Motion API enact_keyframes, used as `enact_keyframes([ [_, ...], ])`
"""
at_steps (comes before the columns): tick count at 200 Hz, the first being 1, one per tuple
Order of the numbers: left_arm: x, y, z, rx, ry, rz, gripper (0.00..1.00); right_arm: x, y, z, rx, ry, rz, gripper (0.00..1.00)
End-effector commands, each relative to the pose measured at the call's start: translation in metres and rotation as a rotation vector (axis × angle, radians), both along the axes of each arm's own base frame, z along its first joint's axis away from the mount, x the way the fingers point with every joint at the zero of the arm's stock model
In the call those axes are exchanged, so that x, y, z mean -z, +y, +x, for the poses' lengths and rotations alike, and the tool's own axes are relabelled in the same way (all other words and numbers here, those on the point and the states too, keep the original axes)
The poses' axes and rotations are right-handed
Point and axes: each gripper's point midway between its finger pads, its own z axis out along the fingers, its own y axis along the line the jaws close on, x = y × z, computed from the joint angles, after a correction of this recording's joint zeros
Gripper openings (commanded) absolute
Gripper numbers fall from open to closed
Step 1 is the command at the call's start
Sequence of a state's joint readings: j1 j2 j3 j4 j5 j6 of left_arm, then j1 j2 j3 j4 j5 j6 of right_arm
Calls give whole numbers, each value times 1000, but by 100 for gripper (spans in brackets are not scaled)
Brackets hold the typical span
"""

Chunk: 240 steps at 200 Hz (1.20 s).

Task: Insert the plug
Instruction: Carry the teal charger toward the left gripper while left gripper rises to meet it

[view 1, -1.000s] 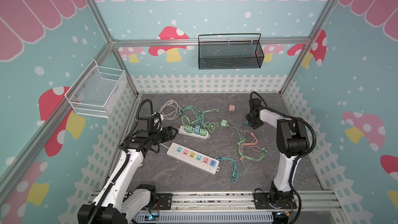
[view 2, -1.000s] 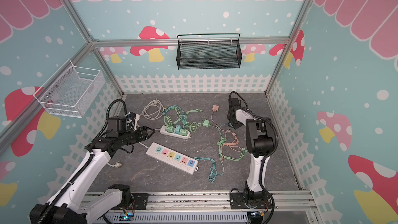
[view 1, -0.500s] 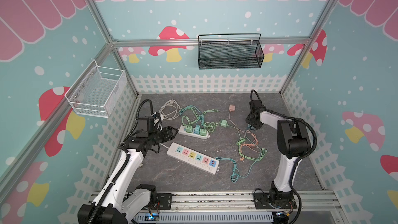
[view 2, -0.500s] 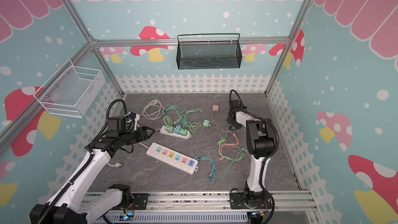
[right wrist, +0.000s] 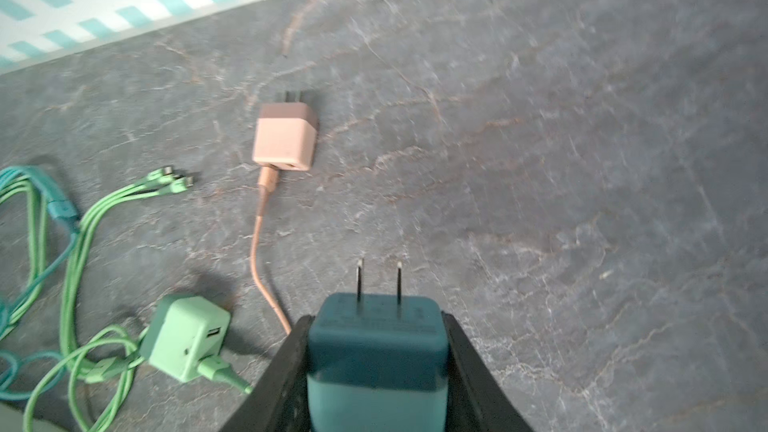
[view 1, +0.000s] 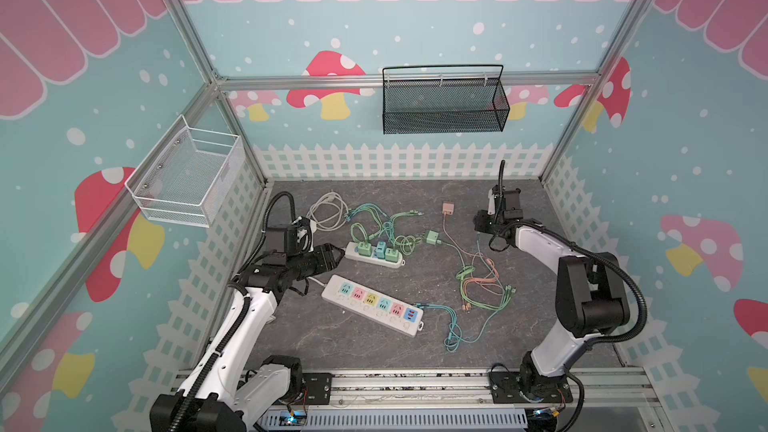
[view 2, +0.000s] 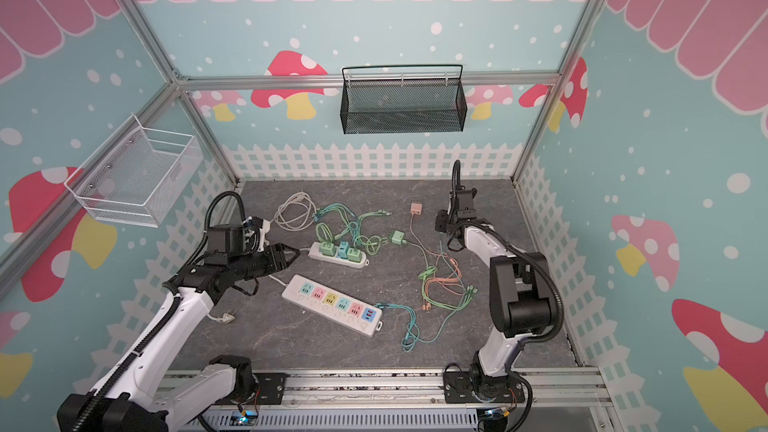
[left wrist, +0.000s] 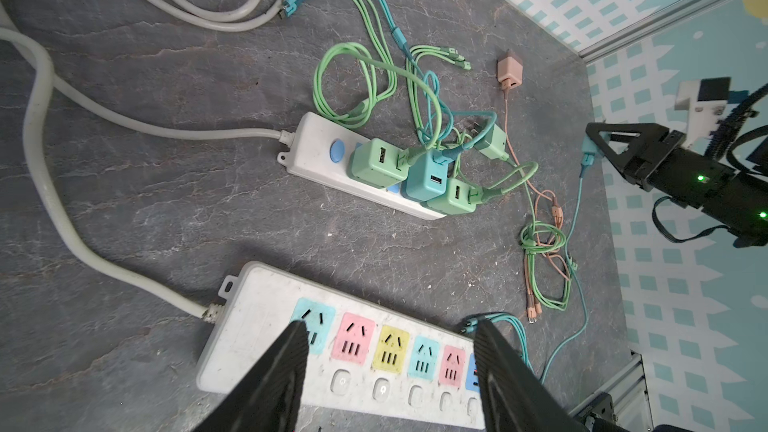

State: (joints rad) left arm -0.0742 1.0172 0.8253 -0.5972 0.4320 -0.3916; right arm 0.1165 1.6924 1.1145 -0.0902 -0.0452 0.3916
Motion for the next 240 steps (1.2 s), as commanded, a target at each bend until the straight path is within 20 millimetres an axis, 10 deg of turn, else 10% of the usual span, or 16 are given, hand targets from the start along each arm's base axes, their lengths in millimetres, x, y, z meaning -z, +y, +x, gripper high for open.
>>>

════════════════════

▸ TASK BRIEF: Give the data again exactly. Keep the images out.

▸ RESPONSE TO THE EXERCISE:
Motion API enact_keyframes, used as `enact_keyframes([ [_, ...], ])`
"""
at_steps (comes before the columns): tick count at 200 Hz, the first being 1, one per tuple
Order of the numbers: left_arm: x, y, z, rx, ry, rz, gripper (0.00..1.00); right_arm: x, y, z, rx, ry, rz, gripper (0.00..1.00)
End-effector commands, each relative to the pose measured at the call's start: translation in metres and rotation as a rotation vector (axis × angle, radians), both along the axes of each arm's own base frame, z along its first joint's axis away from the mount, x the way the fingers point with every joint at the zero of the arm's stock model
In the call those axes are exchanged, so that x, y, z mean -z, +y, +x, for the poses' lengths and rotations alike, and the tool's own axes are relabelled in the same way (all other words and numbers here, those on the point and the states too, keep the original axes)
The poses' axes and rotations are right-handed
Point and axes: each gripper's point midway between its finger pads, its own z axis out along the fingers, its own y axis along the line the jaws close on, x = y × z, computed from the joint angles, after a correction of this recording's joint zeros
Gripper openings (commanded) absolute
Gripper numbers fall from open to closed
Step 1 is the command at the call's start
Sequence of a state's joint readings: j1 j2 j3 j4 j5 j6 of left_arm, then j1 j2 j3 j4 j5 j6 of right_arm
Calls give whole numbers, each value times 1000, but by 100 for gripper (spans in brackets are not scaled)
Brackets hold the typical span
"""

Chunk: 240 steps at 200 Hz (1.20 s).

Task: Insert the plug
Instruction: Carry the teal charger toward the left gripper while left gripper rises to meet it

[view 1, -1.000s] 
[view 2, -1.000s] 
[view 1, -0.500s] 
[view 2, -0.500s] 
[right wrist, +0.000s] 
[view 1, +0.000s] 
[view 2, +0.000s] 
[left wrist, +0.000s] 

State: (joints rad) left arm -0.0742 1.0172 0.8253 -0.5972 0.4320 -0.3916; right arm 0.1165 1.6924 1.1145 -0.0902 -0.0452 0.3916
Motion for the next 240 steps (1.2 s), as commanded, a target at each bend until the straight path is within 20 millimetres an axis, 10 deg of turn, else 10% of the usual span, or 16 are given, hand targets from the start along each arm's base axes, their lengths in millimetres, x, y, z meaning -z, +y, +x, gripper high for open.
>>>

This completes the response to the exercise.